Let's continue our rational thought. Why would GW price-gouge you with only one book when they can price-gouge you with many? Why would they make it so that new editions take that much longer to be written, playtested, balanced, playtested again, and finally released, when they can make army books separate and have a higher turnover rate not only for new editions, but also for the more popular army books, and therefore make more money?


----------



## Einherjar667 (Aug 23, 2013)

The army book is coming out in another week or so after this initial release, supposedly. No one knows why, could have been intentional, could have been a screw up at the printer, no one knows. There has been alleged sightings of it.

But to back up what Mister Adramalech is saying, if 9th ed made all 8th ed army books obsolete, and they come out with the 9th ed BRB first, people wouldn't be able to play the game until their 9th ed army book is released, otherwise, they'd continue playing 8th, or just stop playing WFB, making the concept of invalidating 8th ed army books completely obsolete/detrimental.

but I don't believe GW is price-gouging, they're just setting their prices rather high. (price gouging requires opportunistically forcing customers to pay a higher rate under duress, such as intentionally and unfairly inflating the price of gas generators during a power outage).
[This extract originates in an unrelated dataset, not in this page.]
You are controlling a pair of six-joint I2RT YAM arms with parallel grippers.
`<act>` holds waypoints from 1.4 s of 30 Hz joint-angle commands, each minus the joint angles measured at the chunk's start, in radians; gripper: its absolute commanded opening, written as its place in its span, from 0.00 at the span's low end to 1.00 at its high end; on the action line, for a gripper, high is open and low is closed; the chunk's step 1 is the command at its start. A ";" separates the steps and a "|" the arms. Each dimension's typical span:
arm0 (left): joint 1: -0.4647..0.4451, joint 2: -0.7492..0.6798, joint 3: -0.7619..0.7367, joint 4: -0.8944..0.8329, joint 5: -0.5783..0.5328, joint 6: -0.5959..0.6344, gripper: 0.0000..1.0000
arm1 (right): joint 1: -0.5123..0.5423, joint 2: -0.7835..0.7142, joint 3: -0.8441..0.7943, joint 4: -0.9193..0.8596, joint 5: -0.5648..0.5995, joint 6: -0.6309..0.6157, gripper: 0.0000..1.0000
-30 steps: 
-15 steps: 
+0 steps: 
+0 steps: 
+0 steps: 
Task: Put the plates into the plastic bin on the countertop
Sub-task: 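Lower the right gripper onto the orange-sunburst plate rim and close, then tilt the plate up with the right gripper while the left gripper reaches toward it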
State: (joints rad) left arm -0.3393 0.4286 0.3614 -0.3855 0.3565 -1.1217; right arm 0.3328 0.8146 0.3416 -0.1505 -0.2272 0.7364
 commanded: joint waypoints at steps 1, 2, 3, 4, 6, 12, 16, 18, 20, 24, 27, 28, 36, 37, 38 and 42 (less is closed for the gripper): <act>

Note that price gouging is a crime in the USA.


----------



## venomlust (Feb 9, 2010)

Einherjar667 said:


> Note that price gouging is a crime in the USA.


U. S. A.!

U. S. A.!

U. S. A.!


----------



## Einherjar667 (Aug 23, 2013)

Superbowl!


----------



## Adramalech (Nov 10, 2009)

venomlust said:


> U. S. A.!
> 
> U. S. A.!
> 
> U. S. A.!


Not enough fat people, football fans, walmarts, or bacon doughnuts in that picture.


----------



## venomlust (Feb 9, 2010)

We hide them in the shitty parts of town. Hollywood, baby! Sparkle sparkle!


----------



## locustgate (Dec 6, 2009)

venomlust said:


> U. S. A.!
> 
> U. S. A.!
> 
> U. S. A.!





Adramalech said:


> Not enough fat people, football fans, walmarts, or bacon doughnuts in that picture.


Two things 
1: Why is there a crocidile with a bomb or nuke button below clinton, if it rolled it would cause a nuclear holocaust.
2:agreed and which football?


----------



## venomlust (Feb 9, 2010)

Because WILD CARD!

MYtjpIwamos


----------



## Adramalech (Nov 10, 2009)

locustgate said:


> Two things
> 1: Why is there a crocidile with a bomb or nuke button below clinton, if it rolled it would cause a nuclear holocaust.
> 2:agreed and which football?


We call football soccer, and we call rugby football. I'll let you figure it out.


----------